Brief: In full and without alteration, transcribe the listing.
:::
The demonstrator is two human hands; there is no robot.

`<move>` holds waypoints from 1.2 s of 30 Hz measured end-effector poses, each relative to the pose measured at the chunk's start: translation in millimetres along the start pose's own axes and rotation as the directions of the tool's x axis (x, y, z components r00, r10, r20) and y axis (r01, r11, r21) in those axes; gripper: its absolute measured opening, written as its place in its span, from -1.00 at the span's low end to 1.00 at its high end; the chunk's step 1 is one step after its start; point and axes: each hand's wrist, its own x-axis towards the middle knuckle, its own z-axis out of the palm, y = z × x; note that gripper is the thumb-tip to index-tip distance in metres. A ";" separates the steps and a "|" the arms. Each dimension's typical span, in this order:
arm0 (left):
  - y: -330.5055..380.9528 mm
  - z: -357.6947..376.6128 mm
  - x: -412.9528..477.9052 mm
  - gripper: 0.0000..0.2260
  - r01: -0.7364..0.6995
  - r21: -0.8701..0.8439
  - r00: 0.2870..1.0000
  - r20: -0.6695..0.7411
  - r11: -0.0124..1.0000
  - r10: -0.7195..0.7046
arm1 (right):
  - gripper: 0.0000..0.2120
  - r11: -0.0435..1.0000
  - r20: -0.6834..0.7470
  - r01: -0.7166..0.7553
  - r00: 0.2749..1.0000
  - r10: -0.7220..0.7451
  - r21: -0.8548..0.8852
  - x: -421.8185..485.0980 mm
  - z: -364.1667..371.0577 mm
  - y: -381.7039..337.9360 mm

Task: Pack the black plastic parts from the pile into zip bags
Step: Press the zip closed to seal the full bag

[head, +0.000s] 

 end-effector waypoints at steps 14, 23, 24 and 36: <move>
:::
Response for this exercise:
The demonstrator is two human hands; there is no robot.

`<move>` holds waypoints from 1.2 s of 30 Hz measured end-effector poses, each relative to the pose measured at the chunk's start: translation in millimetres along the start pose's own axes and rotation as the directions of the tool's x axis (x, y, z components r00, r10, r20) and y axis (r01, r11, r21) in those axes; gripper: its absolute measured opening, written as its place in its span, from -1.00 at the span's low end to 1.00 at its high end; the chunk's step 1 is one step after its start; point and axes: each hand's wrist, its own x-axis towards the middle knuckle, its own z-axis out of the palm, y = z × x; note that gripper is the thumb-tip to index-tip distance in metres. A ";" separates the steps and a "|" the arms. Each dimension's typical span, in this order:
arm0 (left):
  - y: -330.5055..380.9528 mm
  - z: -357.6947..376.6128 mm
  - x: -412.9528..477.9052 mm
  - gripper: 0.0000..0.2260
  - r01: -0.7364..0.6995
  - r21: -0.8701..0.8439
  - r00: 0.2870..1.0000
  - r20: -0.6695..0.7411
  - r11: -0.0124..1.0000
  - r10: -0.7195..0.7046
arm1 (right):
  - gripper: 0.0000..0.2120
  - r11: -0.0435..1.0000
  - r20: -0.6834..0.7470
  - r01: -0.7166..0.7553
  - r00: 0.2749..1.0000
  - r10: -0.7220..0.7451
  - r21: -0.8548..0.8852
  - x: -421.8185..485.0980 mm
  - z: -364.1667..371.0577 mm
  - y: -381.7039..337.9360 mm

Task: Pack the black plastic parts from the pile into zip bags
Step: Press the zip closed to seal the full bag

[head, +0.000s] 

 end-effector waypoints at steps 14, 23, 24 and 36: <move>

Nothing further is needed to complete this exercise.